## ACTIVITY
Reproduce, without alteration, every line of the data; exclude the images.
══ RECORDS FOR THE EXERCISE
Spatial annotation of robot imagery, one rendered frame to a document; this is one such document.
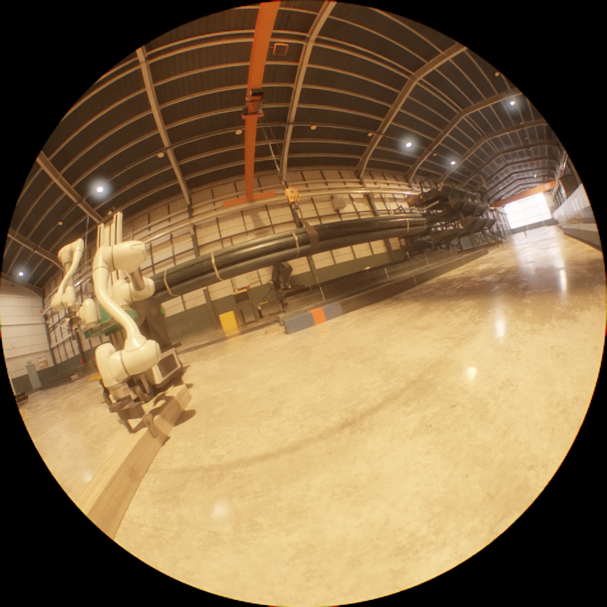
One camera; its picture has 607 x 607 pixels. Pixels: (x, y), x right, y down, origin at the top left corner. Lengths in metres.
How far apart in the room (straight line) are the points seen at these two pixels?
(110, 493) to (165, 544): 0.22
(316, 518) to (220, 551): 0.21
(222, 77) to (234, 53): 1.26
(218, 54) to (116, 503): 10.14
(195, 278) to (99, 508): 2.83
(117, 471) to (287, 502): 0.51
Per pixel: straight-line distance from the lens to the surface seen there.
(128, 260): 1.08
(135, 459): 0.80
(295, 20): 9.99
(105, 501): 0.70
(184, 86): 9.99
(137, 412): 0.83
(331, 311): 2.28
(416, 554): 0.40
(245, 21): 9.66
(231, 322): 5.91
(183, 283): 3.03
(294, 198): 3.57
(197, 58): 9.80
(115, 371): 0.81
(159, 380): 1.67
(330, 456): 0.52
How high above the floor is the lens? 0.40
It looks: 3 degrees down
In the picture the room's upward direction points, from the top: 17 degrees counter-clockwise
════
## ANSWER TO THIS TASK
Spatial annotation of robot imagery, one rendered frame to a document; this is one such document.
One camera; its picture has 607 x 607 pixels. Pixels: (x, y), x right, y down, origin at the top left corner. Lengths in metres.
How far apart in the room (straight line) are the points seen at these two pixels?
(110, 493) to (165, 544): 0.22
(316, 518) to (220, 551): 0.21
(222, 77) to (234, 53): 1.26
(218, 54) to (116, 503): 10.14
(195, 278) to (99, 508): 2.83
(117, 471) to (287, 502): 0.51
Per pixel: straight-line distance from the lens to the surface seen there.
(128, 260): 1.08
(135, 459): 0.80
(295, 20): 9.99
(105, 501): 0.70
(184, 86): 9.99
(137, 412): 0.83
(331, 311): 2.28
(416, 554): 0.40
(245, 21): 9.66
(231, 322): 5.91
(183, 283): 3.03
(294, 198): 3.57
(197, 58): 9.80
(115, 371): 0.81
(159, 380): 1.67
(330, 456): 0.52
How high above the floor is the lens? 0.40
It looks: 3 degrees down
In the picture the room's upward direction points, from the top: 17 degrees counter-clockwise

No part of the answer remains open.